PROVIDED DATA:
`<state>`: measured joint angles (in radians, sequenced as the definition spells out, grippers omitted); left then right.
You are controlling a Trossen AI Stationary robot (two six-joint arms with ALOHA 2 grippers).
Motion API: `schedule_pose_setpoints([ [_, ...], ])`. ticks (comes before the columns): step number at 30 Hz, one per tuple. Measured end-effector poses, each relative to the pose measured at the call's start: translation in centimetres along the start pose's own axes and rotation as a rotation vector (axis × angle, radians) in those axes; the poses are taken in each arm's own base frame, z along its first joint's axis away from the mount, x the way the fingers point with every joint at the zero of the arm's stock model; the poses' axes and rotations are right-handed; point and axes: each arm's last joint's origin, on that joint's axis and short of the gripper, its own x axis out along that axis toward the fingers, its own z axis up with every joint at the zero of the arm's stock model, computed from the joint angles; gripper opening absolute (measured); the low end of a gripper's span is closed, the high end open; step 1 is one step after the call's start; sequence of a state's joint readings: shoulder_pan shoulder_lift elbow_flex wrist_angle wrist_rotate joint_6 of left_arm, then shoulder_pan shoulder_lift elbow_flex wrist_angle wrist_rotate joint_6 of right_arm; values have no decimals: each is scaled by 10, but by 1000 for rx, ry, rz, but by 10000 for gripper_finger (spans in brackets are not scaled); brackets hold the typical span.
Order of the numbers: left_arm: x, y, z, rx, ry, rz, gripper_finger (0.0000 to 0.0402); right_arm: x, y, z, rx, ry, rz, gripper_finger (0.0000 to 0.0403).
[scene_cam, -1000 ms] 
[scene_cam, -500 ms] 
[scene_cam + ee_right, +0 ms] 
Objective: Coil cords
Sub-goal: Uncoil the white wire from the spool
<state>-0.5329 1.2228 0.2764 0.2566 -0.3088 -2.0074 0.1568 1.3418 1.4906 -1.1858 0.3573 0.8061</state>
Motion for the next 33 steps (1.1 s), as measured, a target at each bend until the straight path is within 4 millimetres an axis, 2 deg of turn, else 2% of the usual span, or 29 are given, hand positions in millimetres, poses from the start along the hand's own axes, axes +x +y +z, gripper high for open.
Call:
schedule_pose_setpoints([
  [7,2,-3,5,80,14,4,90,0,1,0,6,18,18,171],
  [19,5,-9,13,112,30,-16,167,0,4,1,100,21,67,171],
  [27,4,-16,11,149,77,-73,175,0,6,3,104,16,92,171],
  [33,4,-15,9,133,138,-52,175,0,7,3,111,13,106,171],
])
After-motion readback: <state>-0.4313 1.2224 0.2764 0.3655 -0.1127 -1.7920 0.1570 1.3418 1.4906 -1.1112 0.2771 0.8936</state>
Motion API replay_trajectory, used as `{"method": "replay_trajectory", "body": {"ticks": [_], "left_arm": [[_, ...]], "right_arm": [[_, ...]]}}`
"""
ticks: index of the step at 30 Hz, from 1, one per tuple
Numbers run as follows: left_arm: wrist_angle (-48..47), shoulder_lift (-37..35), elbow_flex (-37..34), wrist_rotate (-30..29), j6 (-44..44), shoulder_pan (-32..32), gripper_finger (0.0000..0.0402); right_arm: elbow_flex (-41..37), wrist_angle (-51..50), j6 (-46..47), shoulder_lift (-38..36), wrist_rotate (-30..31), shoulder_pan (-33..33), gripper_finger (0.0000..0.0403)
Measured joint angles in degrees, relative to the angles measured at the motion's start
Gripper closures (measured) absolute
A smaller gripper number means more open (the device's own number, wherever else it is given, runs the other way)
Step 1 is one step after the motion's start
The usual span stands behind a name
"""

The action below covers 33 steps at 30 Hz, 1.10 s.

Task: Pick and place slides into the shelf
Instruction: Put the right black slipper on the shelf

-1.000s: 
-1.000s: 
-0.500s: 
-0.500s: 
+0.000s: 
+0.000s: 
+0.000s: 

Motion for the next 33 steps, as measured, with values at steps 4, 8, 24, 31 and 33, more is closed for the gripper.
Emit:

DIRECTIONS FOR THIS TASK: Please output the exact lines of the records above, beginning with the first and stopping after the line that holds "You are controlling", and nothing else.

REPLY:
`<state>`: measured joint angles (in radians, sequenced as the definition spells out, grippers omitted); left then right.
You are controlling a Trossen AI Stationary robot (two six-joint arms with ALOHA 2 grippers).

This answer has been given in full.